Information shown =
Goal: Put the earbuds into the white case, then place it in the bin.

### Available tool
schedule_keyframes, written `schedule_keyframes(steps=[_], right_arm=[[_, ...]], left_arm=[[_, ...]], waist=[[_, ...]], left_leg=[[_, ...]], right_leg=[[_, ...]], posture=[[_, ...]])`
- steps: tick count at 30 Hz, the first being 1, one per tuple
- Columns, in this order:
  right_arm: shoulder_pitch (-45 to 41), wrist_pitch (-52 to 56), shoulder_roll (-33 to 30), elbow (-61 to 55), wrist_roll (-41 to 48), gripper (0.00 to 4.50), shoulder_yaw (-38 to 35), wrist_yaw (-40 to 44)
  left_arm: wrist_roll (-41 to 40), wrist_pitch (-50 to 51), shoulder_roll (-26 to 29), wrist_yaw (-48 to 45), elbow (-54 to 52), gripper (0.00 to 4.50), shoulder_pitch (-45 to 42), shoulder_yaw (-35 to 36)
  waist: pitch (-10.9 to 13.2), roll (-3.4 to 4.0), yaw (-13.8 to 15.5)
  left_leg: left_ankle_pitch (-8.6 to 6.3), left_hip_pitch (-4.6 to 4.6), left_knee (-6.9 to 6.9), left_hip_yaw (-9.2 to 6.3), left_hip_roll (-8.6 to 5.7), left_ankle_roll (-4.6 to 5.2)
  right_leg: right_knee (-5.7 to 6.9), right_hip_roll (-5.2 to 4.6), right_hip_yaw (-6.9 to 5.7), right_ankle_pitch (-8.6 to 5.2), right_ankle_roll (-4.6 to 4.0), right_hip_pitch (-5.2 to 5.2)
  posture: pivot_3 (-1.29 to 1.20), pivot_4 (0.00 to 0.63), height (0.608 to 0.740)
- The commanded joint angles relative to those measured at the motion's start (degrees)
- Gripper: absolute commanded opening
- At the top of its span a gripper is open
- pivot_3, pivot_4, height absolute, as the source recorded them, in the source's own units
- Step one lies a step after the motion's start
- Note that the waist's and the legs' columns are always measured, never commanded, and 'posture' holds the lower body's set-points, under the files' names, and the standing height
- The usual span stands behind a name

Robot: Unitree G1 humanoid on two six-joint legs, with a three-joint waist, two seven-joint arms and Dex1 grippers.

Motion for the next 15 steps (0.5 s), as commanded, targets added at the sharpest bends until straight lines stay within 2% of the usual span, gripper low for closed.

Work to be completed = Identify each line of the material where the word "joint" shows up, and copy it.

Answer =
- The commanded joint angles relative to those measured at the motion's start (degrees)
Robot: Unitree G1 humanoid on two six-joint legs, with a three-joint waist, two seven-joint arms and Dex1 grippers.

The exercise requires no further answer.